Швея мягко засмеялась.
— У этих троих тоже не слишком выходит, лишь в редких случаях. Не беспокойся, дитя мое. Быть плащеносцем вовсе не значит судить, скакать и махать мечом, что бы эти болваны тебе ни рассказывали.
Она расправила отвороты плаща Валианы.
— Но об этом позже. А сейчас тебе нужно принести клятву.
— Какую клятву? — спросила Валиана.
— Если бы тебе просто пришлось повторить чьи–то слова, то это была бы не слишком хорошая клятва, не так ли?

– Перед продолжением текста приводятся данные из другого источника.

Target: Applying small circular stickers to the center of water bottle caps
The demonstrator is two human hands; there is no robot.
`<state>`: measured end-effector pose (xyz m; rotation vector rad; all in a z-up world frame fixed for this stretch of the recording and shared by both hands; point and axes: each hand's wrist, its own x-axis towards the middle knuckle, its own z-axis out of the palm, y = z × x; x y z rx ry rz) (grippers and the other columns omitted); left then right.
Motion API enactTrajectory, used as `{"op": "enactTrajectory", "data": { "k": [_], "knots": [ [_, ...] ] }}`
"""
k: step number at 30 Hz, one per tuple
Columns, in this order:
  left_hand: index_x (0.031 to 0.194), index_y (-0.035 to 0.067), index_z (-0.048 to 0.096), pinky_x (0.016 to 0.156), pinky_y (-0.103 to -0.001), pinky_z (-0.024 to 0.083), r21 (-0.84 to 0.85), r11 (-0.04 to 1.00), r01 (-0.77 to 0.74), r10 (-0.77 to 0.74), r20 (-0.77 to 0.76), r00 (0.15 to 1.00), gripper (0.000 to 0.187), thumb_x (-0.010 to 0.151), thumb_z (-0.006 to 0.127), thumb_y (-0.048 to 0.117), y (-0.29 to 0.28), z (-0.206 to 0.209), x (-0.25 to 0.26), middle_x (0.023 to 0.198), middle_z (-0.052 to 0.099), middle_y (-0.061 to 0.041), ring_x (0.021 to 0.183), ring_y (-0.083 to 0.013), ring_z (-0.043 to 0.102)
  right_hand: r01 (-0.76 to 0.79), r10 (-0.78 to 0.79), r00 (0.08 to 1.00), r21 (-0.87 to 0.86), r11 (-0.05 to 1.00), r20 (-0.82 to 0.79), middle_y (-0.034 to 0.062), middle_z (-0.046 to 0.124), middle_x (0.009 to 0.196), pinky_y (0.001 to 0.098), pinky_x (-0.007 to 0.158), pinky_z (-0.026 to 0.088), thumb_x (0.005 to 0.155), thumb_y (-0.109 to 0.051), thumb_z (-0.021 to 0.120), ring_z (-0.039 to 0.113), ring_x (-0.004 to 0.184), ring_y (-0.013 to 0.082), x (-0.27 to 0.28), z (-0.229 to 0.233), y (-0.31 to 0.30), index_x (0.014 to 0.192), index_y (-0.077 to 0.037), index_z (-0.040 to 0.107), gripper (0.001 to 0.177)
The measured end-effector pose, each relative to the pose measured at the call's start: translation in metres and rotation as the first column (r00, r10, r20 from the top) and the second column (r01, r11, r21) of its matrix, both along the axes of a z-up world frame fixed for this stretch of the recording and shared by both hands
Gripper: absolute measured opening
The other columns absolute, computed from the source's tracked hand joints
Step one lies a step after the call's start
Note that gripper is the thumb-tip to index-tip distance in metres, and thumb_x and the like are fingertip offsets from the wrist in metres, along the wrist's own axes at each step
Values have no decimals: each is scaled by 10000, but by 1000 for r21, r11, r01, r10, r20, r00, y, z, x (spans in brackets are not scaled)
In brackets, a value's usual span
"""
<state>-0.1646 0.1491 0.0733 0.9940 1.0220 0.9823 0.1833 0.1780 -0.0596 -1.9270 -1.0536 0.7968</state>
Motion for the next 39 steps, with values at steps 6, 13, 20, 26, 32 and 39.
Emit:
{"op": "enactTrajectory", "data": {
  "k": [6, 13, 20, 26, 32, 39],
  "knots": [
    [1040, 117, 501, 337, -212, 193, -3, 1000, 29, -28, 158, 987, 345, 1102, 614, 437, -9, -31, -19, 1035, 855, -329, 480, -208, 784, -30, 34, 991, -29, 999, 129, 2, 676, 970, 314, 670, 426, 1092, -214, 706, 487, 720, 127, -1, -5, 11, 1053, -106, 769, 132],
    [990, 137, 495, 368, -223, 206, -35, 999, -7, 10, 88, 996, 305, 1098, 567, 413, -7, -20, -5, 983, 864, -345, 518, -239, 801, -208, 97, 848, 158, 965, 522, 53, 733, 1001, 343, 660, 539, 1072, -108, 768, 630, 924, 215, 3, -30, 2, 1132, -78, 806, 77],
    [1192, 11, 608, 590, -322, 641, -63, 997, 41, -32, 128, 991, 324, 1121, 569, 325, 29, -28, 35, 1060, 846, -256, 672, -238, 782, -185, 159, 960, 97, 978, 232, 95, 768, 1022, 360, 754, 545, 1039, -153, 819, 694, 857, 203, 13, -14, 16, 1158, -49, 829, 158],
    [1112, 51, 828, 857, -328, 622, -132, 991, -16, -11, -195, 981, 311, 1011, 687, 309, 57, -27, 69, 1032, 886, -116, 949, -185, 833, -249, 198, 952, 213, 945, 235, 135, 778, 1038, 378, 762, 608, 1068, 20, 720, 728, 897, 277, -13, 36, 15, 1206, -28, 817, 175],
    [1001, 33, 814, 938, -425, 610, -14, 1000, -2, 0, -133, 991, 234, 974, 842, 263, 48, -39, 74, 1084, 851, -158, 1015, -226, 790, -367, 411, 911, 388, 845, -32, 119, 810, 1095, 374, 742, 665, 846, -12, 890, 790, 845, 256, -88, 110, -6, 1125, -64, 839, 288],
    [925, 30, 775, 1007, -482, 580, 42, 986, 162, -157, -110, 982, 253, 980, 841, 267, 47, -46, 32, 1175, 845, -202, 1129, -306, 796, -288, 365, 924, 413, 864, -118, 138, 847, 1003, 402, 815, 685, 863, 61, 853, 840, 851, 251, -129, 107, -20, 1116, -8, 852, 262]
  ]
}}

Валиана посмотрела на нас.
— Я не понимаю. Вы хотите, чтобы я присягнула на верность плащеносцам? Или памяти короля? Или какому–то святому?
— Если это то, во что ты веришь, за что готова умереть. Не заблуждайся, дитя мое: в конце дороги тебя ждет лишь неглубокая грязная канава, в которой будет лежать твой труп.

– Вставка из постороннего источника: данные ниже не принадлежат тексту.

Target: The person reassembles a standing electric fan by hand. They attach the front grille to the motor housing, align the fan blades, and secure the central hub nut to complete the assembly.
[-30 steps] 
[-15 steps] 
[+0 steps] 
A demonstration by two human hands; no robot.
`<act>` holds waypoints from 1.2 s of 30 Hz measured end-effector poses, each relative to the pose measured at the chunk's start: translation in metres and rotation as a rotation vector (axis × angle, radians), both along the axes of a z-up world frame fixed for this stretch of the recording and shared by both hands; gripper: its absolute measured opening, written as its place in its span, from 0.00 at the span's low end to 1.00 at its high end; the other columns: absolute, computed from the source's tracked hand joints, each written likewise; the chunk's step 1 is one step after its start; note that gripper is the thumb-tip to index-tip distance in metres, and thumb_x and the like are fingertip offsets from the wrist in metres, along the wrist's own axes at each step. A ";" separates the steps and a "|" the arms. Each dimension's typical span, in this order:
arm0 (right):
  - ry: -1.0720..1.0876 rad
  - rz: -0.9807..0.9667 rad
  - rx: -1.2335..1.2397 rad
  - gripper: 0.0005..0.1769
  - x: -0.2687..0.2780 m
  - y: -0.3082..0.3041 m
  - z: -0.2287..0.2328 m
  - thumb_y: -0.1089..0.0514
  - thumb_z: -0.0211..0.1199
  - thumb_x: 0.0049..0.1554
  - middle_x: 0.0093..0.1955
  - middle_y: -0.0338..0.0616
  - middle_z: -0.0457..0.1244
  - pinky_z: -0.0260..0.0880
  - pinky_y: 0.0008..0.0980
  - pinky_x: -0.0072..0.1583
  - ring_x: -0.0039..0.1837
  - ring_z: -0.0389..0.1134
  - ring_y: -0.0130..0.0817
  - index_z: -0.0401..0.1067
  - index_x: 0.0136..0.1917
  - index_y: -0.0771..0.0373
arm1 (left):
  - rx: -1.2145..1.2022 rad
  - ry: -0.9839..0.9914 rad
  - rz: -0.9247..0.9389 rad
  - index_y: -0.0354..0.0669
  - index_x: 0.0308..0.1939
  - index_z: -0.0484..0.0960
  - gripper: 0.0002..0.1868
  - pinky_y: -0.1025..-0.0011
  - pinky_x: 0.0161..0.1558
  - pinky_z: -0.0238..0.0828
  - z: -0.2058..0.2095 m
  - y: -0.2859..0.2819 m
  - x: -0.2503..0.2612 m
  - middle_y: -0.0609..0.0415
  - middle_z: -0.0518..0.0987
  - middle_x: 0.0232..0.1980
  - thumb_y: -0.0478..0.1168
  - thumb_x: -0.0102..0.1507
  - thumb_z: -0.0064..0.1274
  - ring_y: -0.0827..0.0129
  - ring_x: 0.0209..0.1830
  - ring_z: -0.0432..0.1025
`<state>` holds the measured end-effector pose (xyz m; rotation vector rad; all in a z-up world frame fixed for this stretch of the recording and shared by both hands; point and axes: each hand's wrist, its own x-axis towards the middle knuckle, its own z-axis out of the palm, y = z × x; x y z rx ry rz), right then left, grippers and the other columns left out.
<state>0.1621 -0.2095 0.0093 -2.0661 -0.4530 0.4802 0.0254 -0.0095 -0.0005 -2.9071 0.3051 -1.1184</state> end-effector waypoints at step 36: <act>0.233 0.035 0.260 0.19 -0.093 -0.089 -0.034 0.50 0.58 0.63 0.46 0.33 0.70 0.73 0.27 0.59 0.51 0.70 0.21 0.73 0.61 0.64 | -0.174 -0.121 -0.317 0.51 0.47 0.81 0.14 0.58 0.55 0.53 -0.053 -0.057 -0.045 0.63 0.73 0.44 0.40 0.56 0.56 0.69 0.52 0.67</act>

Валиана поглядела ей прямо в глаза и отвернулась.
— Нет, — сказала она тихо. — Я не… не то чтобы не верю во все это, но… я даже не знаю, что значит верить во что–нибудь. Вся моя жизнь крутилась вокруг меня, и жизни всех остальных тоже. Я даже не знаю, заботит ли меня что–то. Я никому ничего не обещала, кроме… — Она посмотрела на Алину, которая сидела на стуле, сердито разглядывая ногти. — Кроме тебя. Я обещала, что буду защищать тебя.
Алина кивнула и шмыгнула носом. Валиана посмотрела на Швею.
— Это оно?..
Швея дала ей легонькую, почти ласковую пощечину.

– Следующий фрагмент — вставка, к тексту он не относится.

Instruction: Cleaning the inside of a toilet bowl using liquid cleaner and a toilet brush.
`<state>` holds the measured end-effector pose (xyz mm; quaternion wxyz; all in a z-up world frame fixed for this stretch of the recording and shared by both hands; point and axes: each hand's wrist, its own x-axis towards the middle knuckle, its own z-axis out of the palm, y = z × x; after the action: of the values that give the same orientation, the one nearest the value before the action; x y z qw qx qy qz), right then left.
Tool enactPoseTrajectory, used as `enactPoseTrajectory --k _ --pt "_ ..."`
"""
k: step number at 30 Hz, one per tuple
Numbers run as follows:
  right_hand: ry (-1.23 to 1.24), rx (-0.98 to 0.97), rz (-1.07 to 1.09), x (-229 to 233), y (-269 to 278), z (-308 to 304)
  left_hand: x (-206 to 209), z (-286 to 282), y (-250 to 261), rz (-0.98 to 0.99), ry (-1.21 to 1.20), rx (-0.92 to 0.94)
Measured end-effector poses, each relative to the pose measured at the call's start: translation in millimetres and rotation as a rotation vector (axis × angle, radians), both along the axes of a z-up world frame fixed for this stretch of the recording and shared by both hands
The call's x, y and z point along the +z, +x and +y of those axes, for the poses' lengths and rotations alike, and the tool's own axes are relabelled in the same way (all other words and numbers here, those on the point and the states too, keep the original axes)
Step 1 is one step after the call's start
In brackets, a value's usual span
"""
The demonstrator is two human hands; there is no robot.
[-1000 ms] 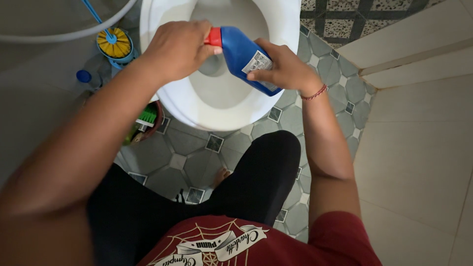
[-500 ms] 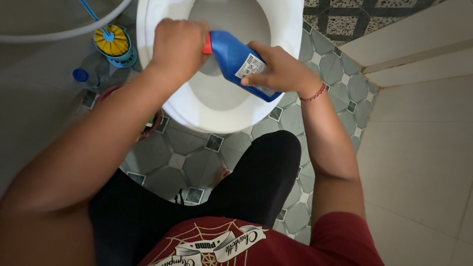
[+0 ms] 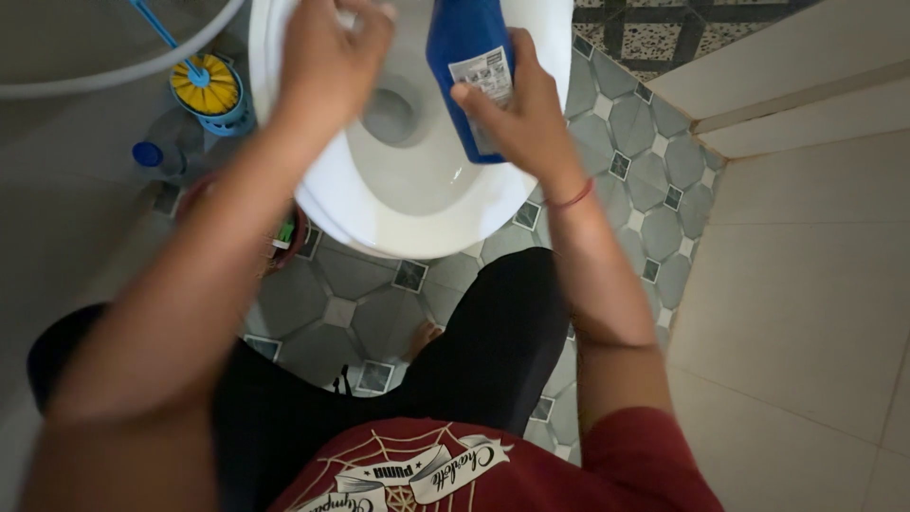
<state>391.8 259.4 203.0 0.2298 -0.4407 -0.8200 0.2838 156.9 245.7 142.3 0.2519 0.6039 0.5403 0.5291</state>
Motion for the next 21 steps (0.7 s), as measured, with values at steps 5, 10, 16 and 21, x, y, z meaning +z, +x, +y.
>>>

— Никто не скажет, кроме тебя самой. Именно это и значит быть свободной. Не иметь возможность делать все, что тебе вздумается, а иметь право встать и сказать всему миру, за что ты готова умереть.
Валиана стояла некоторое время неподвижно, а потом преклонила перед Алиной колено и взяла ее за руку.
— Послушай, я не знаю, что все это значит. Не знаю, кто я такая и как много мне осталось. Я считала себя самой важной девушкой в мире, а теперь выяснилось, что я ничего не стою, даже этого плаща. Я не невинна и знаю это теперь. Незнание не означает отсутствие вины. Но ты невинна. Ты не сделала ничего плохого, но тебя хотят схватить и причинить тебе горе. А ты ничего дурного не сделала. У тебя есть право жить, чтобы понять, кем ты хочешь стать. Я слаба и не слишком хорошо управляюсь с клинком. Но думаю… думаю, что смогу стать смелой или, по крайней мере, попытаюсь. Думаю, что если кто–то попытается убить тебя, то я… даже не знаю, закрою тебя собой. Понятия не имею, насколько хорошо я смогу драться, скакать или выносить приговоры, но если кто–то поднимет на тебя руку, то, клянусь чем угодно, я остановлю его хотя бы своим телом, если ничем другим не выйдет.